To simplify: INP calculates the time of all possible interactions on your page and measures how long it will take for those interactions to “conclude”.

Let’s look at a real example:

  • Page loads
  • You click on a link
  • Next page loads

That’s the Next Paint in Interaction with Next Paint. Your next page loaded = next paint.

We wrote an in-depth article about FID and INP in Webflow where you can learn more about this.

Visual Stability

Last on the Core Web Vitals list is web page visual stability. While the past two core metrics were more performance-based, this one is a bit of… Annoyance based?

Visual stability looks at how stable the loading experience is. It’s a measurement of whether or not components “move around” while loading and if they do, how much they move?

Visual stability is measured by Cumulative Layout Shift (CLS).

What Does CLS Measure?

Cumulative Layout Shift (CLS) takes frames of your webpage while it’s loading and checks if any elements changed position in different frames while the page was loading. It then calculates how severely elements moved (shifted) from their initial or final position.

To simplify: did any elements change their position during the page rendering process?

Simplest example:

  • Page loading starts
  • You see the button
  • When hovering on the button and just before it’s clicked an ad loads above
  • This pushes the button down the viewport so it’s not in the same position as at the beginning of loading

Check our in-depth article about CLS where you can learn more about layout shifts and best practices on how to avoid them in Webflow.
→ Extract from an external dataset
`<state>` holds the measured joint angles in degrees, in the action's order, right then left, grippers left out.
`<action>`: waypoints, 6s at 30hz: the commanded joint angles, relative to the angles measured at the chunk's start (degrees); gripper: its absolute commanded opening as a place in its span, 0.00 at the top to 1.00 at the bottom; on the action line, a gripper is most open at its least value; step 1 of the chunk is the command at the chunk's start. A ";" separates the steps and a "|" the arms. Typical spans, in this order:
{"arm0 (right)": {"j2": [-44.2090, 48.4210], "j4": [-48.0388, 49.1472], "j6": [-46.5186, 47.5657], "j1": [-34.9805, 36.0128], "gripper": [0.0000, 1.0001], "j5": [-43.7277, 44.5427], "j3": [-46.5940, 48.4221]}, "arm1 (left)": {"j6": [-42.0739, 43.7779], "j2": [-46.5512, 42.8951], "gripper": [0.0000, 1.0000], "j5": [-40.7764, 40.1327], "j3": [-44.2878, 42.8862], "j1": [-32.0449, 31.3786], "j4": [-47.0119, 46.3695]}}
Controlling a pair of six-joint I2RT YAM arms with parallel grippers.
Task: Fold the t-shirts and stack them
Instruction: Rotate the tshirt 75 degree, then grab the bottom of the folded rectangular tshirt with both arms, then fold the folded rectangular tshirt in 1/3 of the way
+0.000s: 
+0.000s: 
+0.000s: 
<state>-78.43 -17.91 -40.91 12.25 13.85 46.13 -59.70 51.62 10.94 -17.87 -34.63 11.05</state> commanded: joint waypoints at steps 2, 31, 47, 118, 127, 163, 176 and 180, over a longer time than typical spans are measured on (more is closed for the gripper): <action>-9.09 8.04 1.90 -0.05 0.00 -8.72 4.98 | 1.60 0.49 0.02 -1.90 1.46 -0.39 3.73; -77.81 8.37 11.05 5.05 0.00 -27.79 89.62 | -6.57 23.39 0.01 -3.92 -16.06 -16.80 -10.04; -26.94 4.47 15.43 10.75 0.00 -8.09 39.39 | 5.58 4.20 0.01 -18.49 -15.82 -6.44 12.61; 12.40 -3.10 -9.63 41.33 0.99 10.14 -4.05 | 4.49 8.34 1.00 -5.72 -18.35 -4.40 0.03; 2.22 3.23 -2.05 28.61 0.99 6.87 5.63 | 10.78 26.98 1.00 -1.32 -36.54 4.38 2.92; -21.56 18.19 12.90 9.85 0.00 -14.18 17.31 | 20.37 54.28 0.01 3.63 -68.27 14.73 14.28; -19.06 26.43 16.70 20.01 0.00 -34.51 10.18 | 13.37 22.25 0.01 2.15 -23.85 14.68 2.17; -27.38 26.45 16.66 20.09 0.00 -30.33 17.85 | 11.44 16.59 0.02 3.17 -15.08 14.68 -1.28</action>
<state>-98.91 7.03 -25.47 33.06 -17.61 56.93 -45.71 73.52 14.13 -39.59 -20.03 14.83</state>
Core Web Vitals Report on GSC

With enough traffic and data, you can review your Core Web Vitals report on Google Search Console.

It will continually report on every web page indexed by Google, by providing both mobile and desktop scores. These scores are based on real-world usage data (other tools provide lab data).
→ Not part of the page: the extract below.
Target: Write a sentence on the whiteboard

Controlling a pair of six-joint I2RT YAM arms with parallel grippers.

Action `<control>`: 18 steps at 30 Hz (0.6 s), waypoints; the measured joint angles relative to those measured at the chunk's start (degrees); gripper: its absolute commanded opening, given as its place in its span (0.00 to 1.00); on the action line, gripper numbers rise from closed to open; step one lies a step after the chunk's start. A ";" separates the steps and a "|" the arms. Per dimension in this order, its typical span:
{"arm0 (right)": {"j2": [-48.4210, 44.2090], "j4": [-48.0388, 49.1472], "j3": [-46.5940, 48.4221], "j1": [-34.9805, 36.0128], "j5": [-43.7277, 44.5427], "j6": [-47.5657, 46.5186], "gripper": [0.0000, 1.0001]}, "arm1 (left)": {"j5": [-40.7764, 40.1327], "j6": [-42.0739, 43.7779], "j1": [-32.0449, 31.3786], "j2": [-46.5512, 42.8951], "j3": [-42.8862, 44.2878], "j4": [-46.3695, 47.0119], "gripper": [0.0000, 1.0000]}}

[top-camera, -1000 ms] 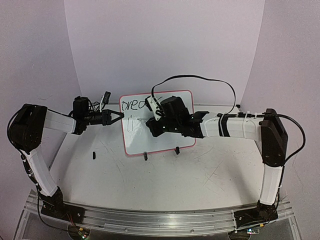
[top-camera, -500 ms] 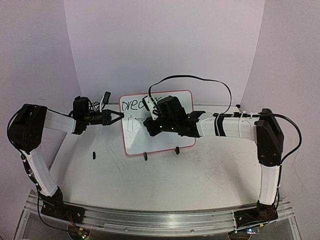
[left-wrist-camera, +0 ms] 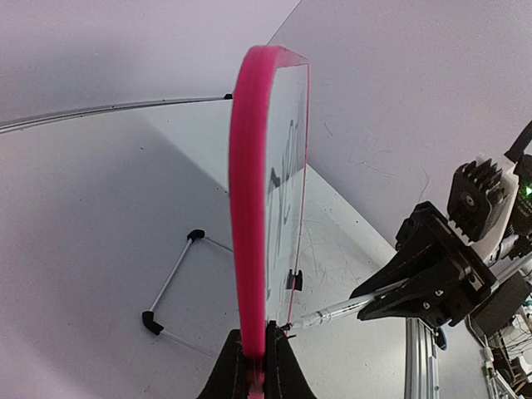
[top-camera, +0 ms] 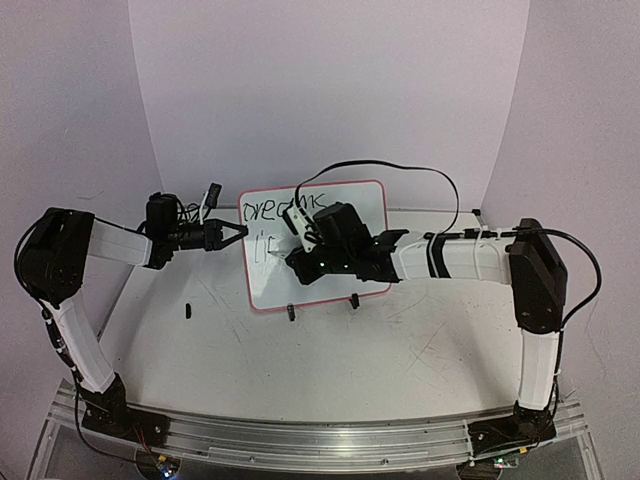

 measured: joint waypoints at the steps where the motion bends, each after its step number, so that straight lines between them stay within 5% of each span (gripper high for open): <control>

This means - the Core Web Vitals report from GSC is as accurate as it really gets because it takes a look at actual experiences your visitors had, not try to mimic fake lab tests (PageSpeed Insights) or show you what experience you personally are getting (Lighthouse).

Keep in mind that this means your user base can negatively or positively affect the results shown on GSC.

For example: if most of the traffic comes from countries with low internet speed and slower devices… This will mean your Core Web Vitals scores will be calculated on that average, so you might need to optimize your website even more to get better results than you would if your users would have a better internet connection.

Now you probably understand why Core Web Vitals can’t possibly be a true ranking factor.

Bigger websites can’t possibly be faster than smaller ones (on average) when in reality bigger websites rank better than small ones. Though it’s a great secondary signal that proves you care about your visitors and their experiences on your web pages.

You can only view these reports for websites you own (have on GSC).

Core Web Vitals Report on PageSpeed Insights

PageSpeed insights in a web tool that tests any URL you provide in a “lab environment” and lists issues that can be potentially addressed.

You can test any website, including websites you don’t own.

Core Web Vitals Report on Lighthouse

If you press F12 on your Chrome browser, and find the Lighthouse tab - you can run an infield CWV test of any webpage you are currently using.

As opposed to PageSpeed Insights, this will not be a “lab test” and will happen in a real environment (your browser). That’s why any plugins, Chrome extensions, your personal internal speed, and even your computer speed will affect your scores.

And yes, running Lighthouse tests on an incognito browser tab is common practice to get better scores, though in my personal opinion… It defeats the purpose of running a real-world speed test if you remove actual obstacles that exist when you are browsing other websites and your visitors wouldn’t be viewing your website on incognito tabs anyways.